PCOS data set demographics are reported in Table 1. Potential PCOS cases were selected from 704 970 females between ages 11 to 44 years in the synthetic derivative (see Fig. 1). Among them, 399 405 females had an EHR-reported race of White, 80 892 females reported as African American, and 30 445 females reported as Hispanic. The remaining females had a different EHR-reported race, with the largest majority being unknown. Although the sample sizes differed between the algorithms, each algorithm identified a similar proportion of positive cases across racial/ethnic groups. The most stringent algorithm, PCOS_{keyword-strict}, identified 4593 potential PCOS cases including 3143 White, 658 African American, and 204 Hispanic females (see Table 2). As the algorithm requirements were relaxed, the number of individuals meeting symptom criteria increased. PCOS_{keyword-broad} identified 6193 individuals including 4207 White, 899 African American, and 274 Hispanic females. The PCOS_coded-strict approach identified 8340 individuals including 5526 White, 1217 African American, and 368 Hispanic females. At the broadest extreme, the PCOS_coded-broad (n = 41 205) algorithm captured the largest and most diverse sample, with 26 317 White, 7648 African American, and 2052 Hispanic females.

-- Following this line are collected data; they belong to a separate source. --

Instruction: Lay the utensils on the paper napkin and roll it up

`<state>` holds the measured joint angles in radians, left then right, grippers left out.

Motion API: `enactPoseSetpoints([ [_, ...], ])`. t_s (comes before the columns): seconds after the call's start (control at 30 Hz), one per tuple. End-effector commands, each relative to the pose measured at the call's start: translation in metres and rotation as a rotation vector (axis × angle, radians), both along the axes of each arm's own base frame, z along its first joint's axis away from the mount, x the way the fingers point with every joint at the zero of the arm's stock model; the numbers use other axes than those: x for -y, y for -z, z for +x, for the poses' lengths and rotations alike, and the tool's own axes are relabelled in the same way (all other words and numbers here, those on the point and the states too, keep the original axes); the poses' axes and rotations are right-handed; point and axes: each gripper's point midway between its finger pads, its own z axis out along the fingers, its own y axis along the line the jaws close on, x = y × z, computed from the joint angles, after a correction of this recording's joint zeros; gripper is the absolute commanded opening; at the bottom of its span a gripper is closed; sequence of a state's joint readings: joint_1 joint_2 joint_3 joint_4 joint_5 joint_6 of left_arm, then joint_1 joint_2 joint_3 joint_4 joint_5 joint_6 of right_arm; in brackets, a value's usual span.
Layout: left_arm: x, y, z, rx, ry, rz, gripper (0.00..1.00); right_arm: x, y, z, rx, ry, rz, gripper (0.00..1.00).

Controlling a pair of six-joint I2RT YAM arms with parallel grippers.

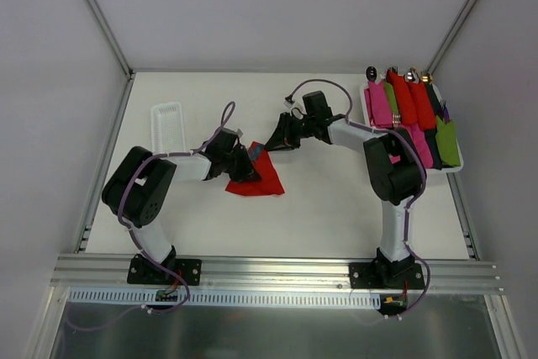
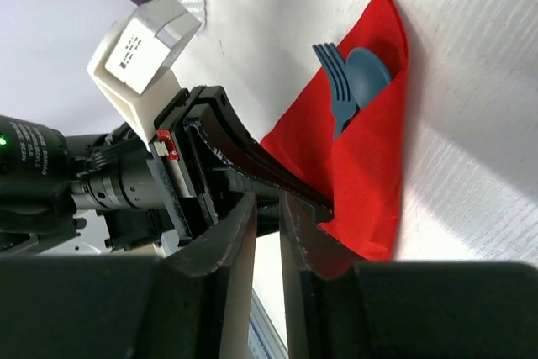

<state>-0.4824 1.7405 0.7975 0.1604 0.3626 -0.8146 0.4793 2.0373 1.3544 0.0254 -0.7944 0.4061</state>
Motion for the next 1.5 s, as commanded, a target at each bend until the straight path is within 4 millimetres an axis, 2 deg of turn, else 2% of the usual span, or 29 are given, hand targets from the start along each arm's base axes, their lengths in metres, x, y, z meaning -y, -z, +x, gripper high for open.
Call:
enactPoseSetpoints([
  [0.0, -0.016, 0.023, -0.026, -0.046, 0.09, 0.073, 0.0, -0.009, -0.011, -0.005, 0.04, -0.1, 0.043, 0.2],
  [0.07, -0.015, 0.026, -0.031, -0.045, 0.126, 0.072, 0.0, -0.015, -0.011, -0.011, 0.022, -0.139, 0.067, 0.2],
  [0.2, -0.011, 0.026, -0.039, -0.051, 0.192, 0.042, 0.0, -0.024, 0.002, -0.029, -0.007, -0.202, 0.054, 0.19],
  [0.37, -0.012, 0.023, -0.039, -0.014, 0.228, 0.049, 0.0, -0.024, 0.033, -0.048, 0.016, -0.242, -0.08, 0.18],
  [0.57, -0.012, 0.017, -0.04, 0.031, 0.298, 0.053, 0.0, -0.014, 0.057, -0.05, 0.023, -0.24, -0.182, 0.17],
  [0.8, -0.011, 0.011, -0.04, 0.071, 0.371, 0.056, 0.0, -0.01, 0.08, -0.048, 0.012, -0.234, -0.237, 0.17],
  [1.03, -0.014, -0.001, -0.036, 0.135, 0.396, 0.079, 0.0, -0.002, 0.091, -0.053, -0.037, -0.201, -0.269, 0.16],
  [1.17, -0.01, -0.022, -0.03, 0.179, 0.367, 0.052, 0.09, 0.006, 0.095, -0.059, -0.06, -0.157, -0.299, 0.15],
  [1.23, -0.008, -0.026, -0.028, 0.17, 0.345, 0.04, 0.11, 0.009, 0.098, -0.063, -0.103, -0.127, -0.31, 0.14],
  [1.37, -0.007, -0.018, -0.032, 0.085, 0.291, 0.022, 0.09, 0.022, 0.109, -0.074, -0.189, -0.061, -0.331, 0.13],
  [1.47, -0.01, -0.007, -0.033, 0.047, 0.265, 0.04, 0.04, 0.025, 0.105, -0.078, -0.212, -0.022, -0.33, 0.11],
])
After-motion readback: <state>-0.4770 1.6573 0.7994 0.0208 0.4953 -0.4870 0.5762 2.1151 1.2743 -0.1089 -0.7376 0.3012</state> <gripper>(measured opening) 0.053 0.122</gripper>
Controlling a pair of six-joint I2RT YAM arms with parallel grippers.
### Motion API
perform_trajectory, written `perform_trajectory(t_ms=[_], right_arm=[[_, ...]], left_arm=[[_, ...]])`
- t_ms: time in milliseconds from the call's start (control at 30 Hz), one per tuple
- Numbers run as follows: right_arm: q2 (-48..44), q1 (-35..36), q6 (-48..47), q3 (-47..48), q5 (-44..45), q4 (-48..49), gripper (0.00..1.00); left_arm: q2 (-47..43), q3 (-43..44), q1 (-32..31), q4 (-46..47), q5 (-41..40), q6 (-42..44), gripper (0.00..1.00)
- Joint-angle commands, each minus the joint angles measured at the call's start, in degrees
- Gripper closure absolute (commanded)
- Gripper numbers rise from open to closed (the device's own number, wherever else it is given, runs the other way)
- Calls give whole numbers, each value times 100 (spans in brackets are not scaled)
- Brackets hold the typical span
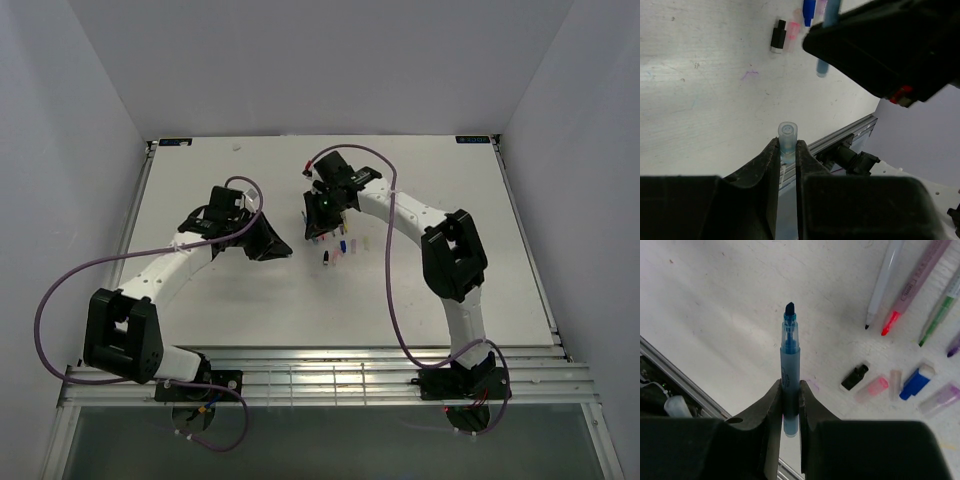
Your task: Open the pen caps
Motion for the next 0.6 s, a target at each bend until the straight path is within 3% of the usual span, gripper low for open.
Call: perform_trajectory(t_ms=[0, 333, 567], right_arm=[[169, 70, -61, 251, 193, 713, 92], [889, 175, -290, 259, 616, 1391, 92], [1373, 175, -395, 663, 1055, 1303, 90]], left_arm=[[-61, -103, -115, 490, 228, -21, 92], [519, -604, -256, 1254, 368, -469, 85], [1046, -297, -432, 1316, 377, -522, 83]])
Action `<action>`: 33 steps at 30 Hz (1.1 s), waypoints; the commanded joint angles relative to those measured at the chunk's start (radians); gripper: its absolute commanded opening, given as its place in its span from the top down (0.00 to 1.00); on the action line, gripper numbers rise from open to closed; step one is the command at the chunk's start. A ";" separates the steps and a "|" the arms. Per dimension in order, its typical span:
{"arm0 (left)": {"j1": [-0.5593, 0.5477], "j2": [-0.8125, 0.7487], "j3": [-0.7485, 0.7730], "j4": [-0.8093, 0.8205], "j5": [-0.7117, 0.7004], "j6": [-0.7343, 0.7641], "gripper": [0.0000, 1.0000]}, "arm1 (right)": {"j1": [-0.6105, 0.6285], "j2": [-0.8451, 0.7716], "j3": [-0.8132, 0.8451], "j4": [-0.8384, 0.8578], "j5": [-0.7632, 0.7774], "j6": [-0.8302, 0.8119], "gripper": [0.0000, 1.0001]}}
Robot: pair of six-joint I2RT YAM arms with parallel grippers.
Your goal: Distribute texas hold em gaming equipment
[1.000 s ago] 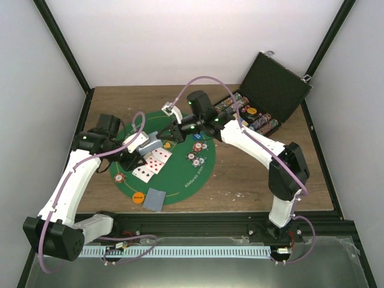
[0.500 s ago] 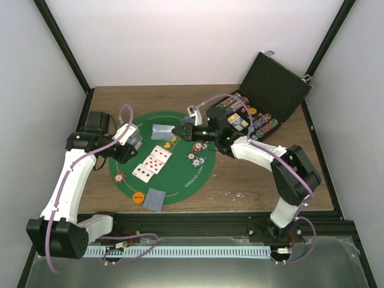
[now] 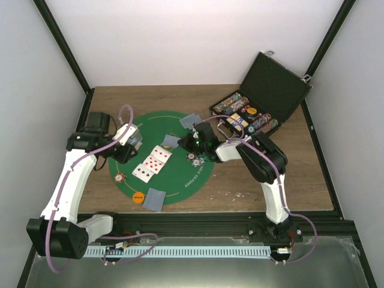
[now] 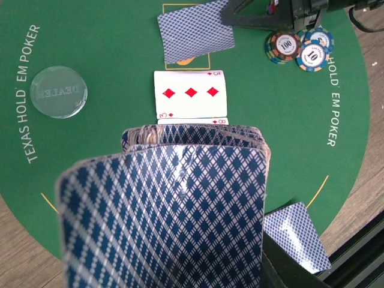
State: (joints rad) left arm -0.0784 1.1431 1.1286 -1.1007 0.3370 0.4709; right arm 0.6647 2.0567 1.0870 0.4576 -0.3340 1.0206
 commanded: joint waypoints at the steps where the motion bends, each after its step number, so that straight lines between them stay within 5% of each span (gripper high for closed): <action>1: 0.005 -0.011 -0.006 0.013 0.009 -0.005 0.67 | 0.013 0.052 0.060 0.012 0.056 0.073 0.99; 23: 0.006 -0.004 0.003 0.010 0.011 -0.004 0.67 | 0.080 0.083 0.165 -0.186 0.183 0.096 0.99; 33: 0.007 -0.006 0.006 0.010 0.008 -0.003 0.67 | 0.088 0.053 0.166 -0.183 0.147 0.094 0.83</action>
State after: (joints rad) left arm -0.0780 1.1431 1.1271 -1.1007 0.3374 0.4713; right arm 0.7395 2.1296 1.2190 0.2863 -0.1890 1.1164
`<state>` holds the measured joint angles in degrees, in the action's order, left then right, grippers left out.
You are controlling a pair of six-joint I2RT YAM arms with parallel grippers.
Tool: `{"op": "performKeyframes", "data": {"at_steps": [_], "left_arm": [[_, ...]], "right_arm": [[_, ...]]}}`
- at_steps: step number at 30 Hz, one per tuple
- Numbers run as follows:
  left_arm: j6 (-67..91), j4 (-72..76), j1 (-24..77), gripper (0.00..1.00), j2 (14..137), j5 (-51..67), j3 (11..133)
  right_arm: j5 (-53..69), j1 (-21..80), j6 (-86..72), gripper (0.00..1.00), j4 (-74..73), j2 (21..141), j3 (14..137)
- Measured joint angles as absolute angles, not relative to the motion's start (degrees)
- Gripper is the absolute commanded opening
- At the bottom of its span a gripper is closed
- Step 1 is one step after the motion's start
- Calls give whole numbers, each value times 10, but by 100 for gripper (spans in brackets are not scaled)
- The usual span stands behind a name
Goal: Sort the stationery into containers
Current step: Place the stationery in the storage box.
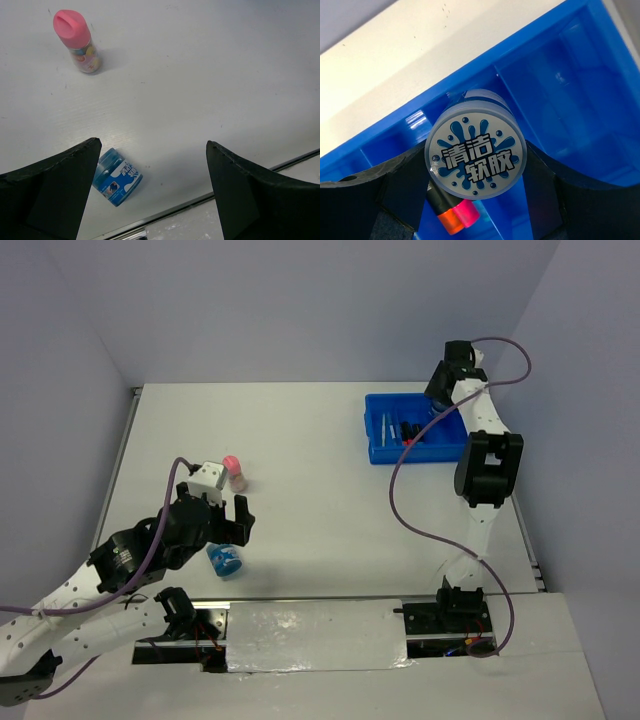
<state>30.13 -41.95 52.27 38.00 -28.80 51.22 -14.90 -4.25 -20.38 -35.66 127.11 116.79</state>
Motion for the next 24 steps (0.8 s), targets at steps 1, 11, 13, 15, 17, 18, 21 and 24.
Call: {"op": "performKeyframes", "data": {"at_steps": [1,11,13,15,17,18,21,24], "left_arm": [[301,-419,523,99,380,-288,512],[301,-420,523,99,380,-287,512],[301,-420,523,99,381,-287,512],[301,-420,523,99,381,-287,512],[301,-420,523,99,381,-287,512],[301,-420,523,99,381,-287,512],[301,-420,523,99,381,-287,512],[301,-420,523,99,381,-287,512]], "right_arm": [[-146,-43,-204,37,-357,1275,1168],[-142,-46,-203,63,-357,1294,1183],[-140,-46,-203,78,-357,1295,1186],[-137,-47,-203,90,-357,1296,1190],[-133,-48,-202,100,-356,1299,1200],[-131,-48,-201,100,-356,1300,1206],[-126,-48,-200,100,-356,1302,1223],[-114,-48,-199,100,-354,1302,1227]]}}
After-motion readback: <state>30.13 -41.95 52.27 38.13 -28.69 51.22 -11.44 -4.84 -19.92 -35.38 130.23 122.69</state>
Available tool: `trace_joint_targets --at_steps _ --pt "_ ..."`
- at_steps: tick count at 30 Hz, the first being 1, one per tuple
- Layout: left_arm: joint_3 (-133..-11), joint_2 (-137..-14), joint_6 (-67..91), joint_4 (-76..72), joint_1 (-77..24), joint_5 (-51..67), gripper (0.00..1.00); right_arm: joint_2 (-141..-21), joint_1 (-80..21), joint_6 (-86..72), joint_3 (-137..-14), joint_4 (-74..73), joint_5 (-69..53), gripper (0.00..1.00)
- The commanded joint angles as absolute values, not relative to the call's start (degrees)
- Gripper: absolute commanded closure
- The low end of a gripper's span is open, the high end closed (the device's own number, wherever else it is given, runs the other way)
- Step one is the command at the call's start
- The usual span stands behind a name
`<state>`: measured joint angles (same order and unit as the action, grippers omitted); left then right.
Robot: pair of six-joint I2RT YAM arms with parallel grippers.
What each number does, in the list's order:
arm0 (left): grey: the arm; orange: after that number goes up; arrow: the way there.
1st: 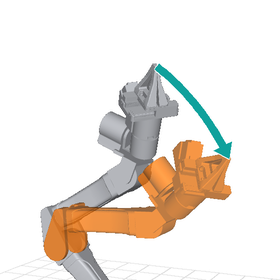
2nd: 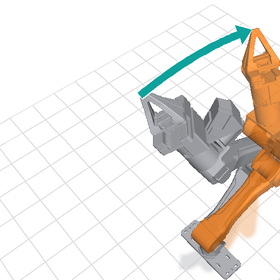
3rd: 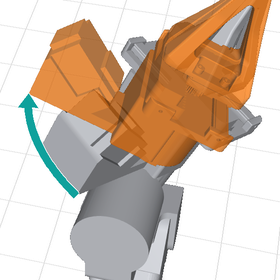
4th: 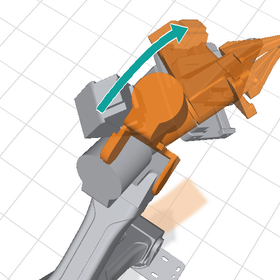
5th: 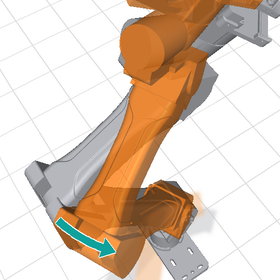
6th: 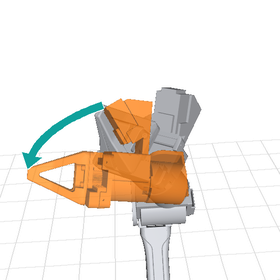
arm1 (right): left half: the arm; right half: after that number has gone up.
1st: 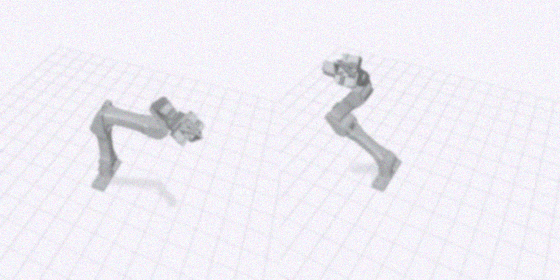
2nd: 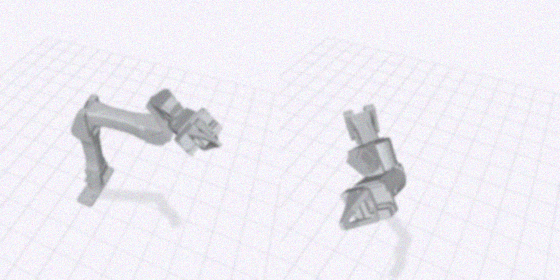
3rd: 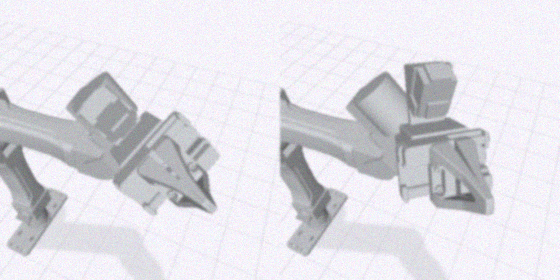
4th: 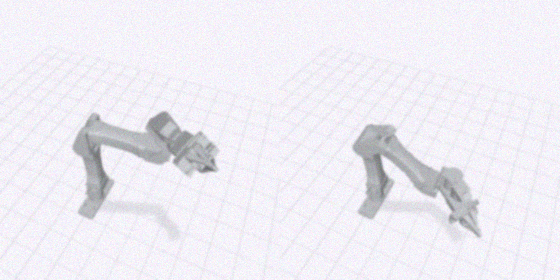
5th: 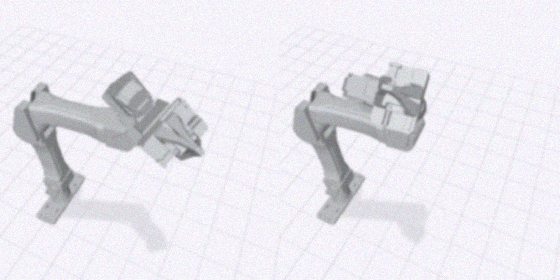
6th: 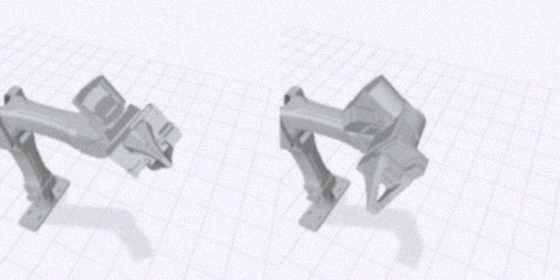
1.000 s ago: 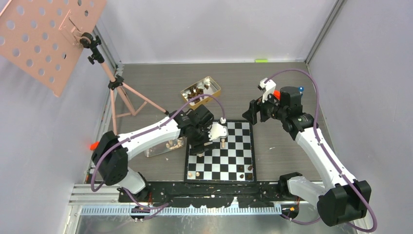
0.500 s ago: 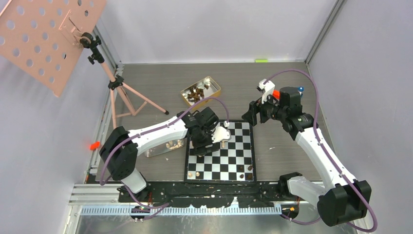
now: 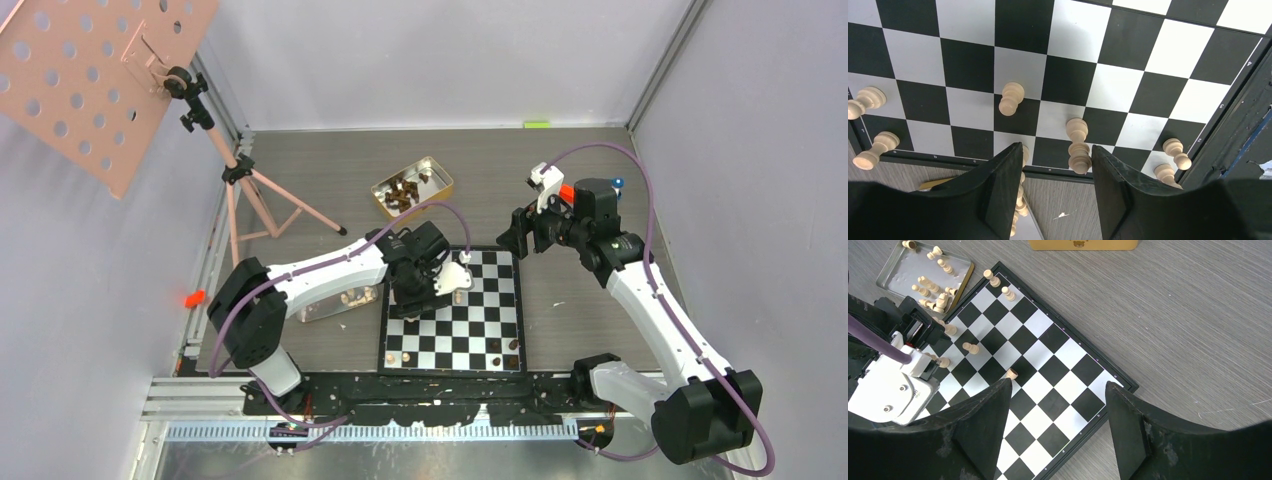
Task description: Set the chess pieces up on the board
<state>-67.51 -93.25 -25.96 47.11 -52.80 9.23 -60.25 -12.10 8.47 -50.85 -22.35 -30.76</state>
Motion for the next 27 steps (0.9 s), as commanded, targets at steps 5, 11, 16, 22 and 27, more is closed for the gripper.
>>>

The individuals identified by the keyword algorithms had the highest average medical record length at 4.69 years (SD = 4.22) for PCOS_{keyword-broad} and 4.66 years (SD = 4.13) for PCOS_{keyword-strict}. This was expected because the increased length of the record also increased the probability of PCOS documentation in the medical record. The PCOS_coded-strict and PCOS_{keyword-strict} algorithms captured the eldest set of patients who were in their mid-20s with a median age of 25.18 (SD = 7.63) and 25.09 (SD = 7.39) years, respectively. Comparatively, the control data set had the youngest sample, aged 23.85 (SD = 9.47) years with the shortest EHR length at 3.92 (SD = 3.9). As expected, the control sample had the lowest average clinical measurements for BMI, insulin, estradiol, and free testosterone (see Table 1).

Evaluation of algorithm performance

We found little difference between the PPVs calculated for the PCOS_{keyword-strict} algorithm using 2 distinct chart review methods. PCOS_{keyword-strict} yielded a PPV of 96% using our first method of chart review (see Table 2) and a PPV of 95% when it was tested against the clinician gold standard definition in our second manual review method (see Table 3). Despite this, the PCOS_{keyword-strict} algorithm had a sensitivity of only 50% and specificity of 29% when evaluated using the gold-standard definition (see Table 3).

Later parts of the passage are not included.